Göbeklitepe hikayesi çok popüler bu arada.

12.000 yıllık bir dini merkez orası. Göbeklitepe’nin anlaşılması da yine bizlere, ülkemizin durumuna bağlı. İç barışı sağlamamız lazım. Antep’te Zeugma Müzesi de müthiştir. Kargamış da öyle. Sen dindarsın ben laikim konularını aşsak asıl bu konularla, müzelerimizle, kültürümüzle, tarih mirasımızla uğraşacağız

İstanbul’a gelirsek… Gerçek bir Beyoğlu yazarısınız. Geldiği noktayı nasıl değerlendiriyorsunuz?

Korkunç. Türkiye’nin kurtuluşundan ayrı değil Beyoğlu’nun kurtuluşu da. Herkesin sahip çıktığı bir anayasa, birbirine kilitlenmiş bir halk. Ancak böyle kurtulur. Beyoğlu çok önemli, belediye başkanlarına, bizlere çok büyük görevler düşüyor. Gelmekten vazgeçmeyeceğiz. Barışla halledeceğiz. Yazdığımız her roman bir umuttur. Gayrete getirmek için yazıyoruz.

“BEN HAYATIN TARAFINDAYIM!”

Sosyal medyada da çok etkinsiniz. Büyük ilgi çekiyor paylaşımlarınız. Sosyal medyayı nasıl değerlendiriyorsunuz? NTV’de katıldığınız açık oturum da çok konuşuldu, siyasi konuşma yapmanız eleştiri aldı mı?

Ülkenin aydını olarak tabii biz konuşmalıyız. Ben Türkiye’yim. Herkes okuyor bizi. Doğadan, insandan, barıştan yanayım. Bunu savunmak için de çıkıp tabii konuşacağım.Başı örtülüyü nasıl sahiplendiysek, bugün de demokrasinin tarafındayız. Ben hayatın tarafındayım. 

Aydınların, futbolcuların, hukukçuların cemaatle ilişkileri ortaya çıktı ve çekip gittiler. Nasıl değerlendiriyorsunuz?
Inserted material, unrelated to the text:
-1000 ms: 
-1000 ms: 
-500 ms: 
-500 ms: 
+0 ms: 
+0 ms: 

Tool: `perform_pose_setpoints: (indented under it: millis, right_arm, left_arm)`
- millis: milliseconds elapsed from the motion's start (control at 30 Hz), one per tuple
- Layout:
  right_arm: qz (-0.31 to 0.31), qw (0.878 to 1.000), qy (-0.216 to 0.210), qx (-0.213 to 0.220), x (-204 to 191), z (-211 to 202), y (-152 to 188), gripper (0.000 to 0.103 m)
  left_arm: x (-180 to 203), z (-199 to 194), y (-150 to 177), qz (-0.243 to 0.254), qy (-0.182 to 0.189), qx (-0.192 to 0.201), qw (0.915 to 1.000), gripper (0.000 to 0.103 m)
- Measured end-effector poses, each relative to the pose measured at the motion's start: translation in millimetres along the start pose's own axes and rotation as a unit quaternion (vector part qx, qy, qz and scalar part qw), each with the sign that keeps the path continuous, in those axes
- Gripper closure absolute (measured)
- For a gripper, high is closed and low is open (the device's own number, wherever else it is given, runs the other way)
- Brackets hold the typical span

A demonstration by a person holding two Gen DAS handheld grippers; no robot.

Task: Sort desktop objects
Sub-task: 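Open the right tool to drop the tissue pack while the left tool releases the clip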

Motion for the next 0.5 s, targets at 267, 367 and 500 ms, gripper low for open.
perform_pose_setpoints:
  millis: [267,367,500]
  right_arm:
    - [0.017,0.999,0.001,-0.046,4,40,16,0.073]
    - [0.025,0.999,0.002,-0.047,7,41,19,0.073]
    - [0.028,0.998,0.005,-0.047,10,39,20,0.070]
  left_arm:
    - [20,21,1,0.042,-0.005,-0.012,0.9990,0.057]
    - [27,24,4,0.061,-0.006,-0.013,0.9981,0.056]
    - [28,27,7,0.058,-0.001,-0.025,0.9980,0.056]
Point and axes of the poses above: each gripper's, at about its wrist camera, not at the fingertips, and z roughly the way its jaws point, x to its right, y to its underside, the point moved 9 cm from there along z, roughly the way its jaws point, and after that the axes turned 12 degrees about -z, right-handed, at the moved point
Çok üzücü ve trajik. Demokrasi kültürünün de az geliştiğini gösteriyor. Devleti yıkmak isteyen bir gruba başka neden girsinler ki. İlkellik olarak algılamak lazım. Laik bilincin artması lazım demek ki. Müslüman olabilirsin, Tanrı’yla ilişkin sana özel, araya neden birini koyuyorsun? Ben bağımsız bir adamım, hiçbir partiye yamanmam. Doğru yapıyorlarsa desteklerim. Yanlışa karşı dururum. Muhalif olmak, bilinçli olmak budur. 

Yeni romanınızla bitirelim. 

Bir kez daha iyi bir roman geliyor. Çalışıyorum. Suriyeli göçmenler, seri katil, Ezidiler. Zengin bir roman geliyor.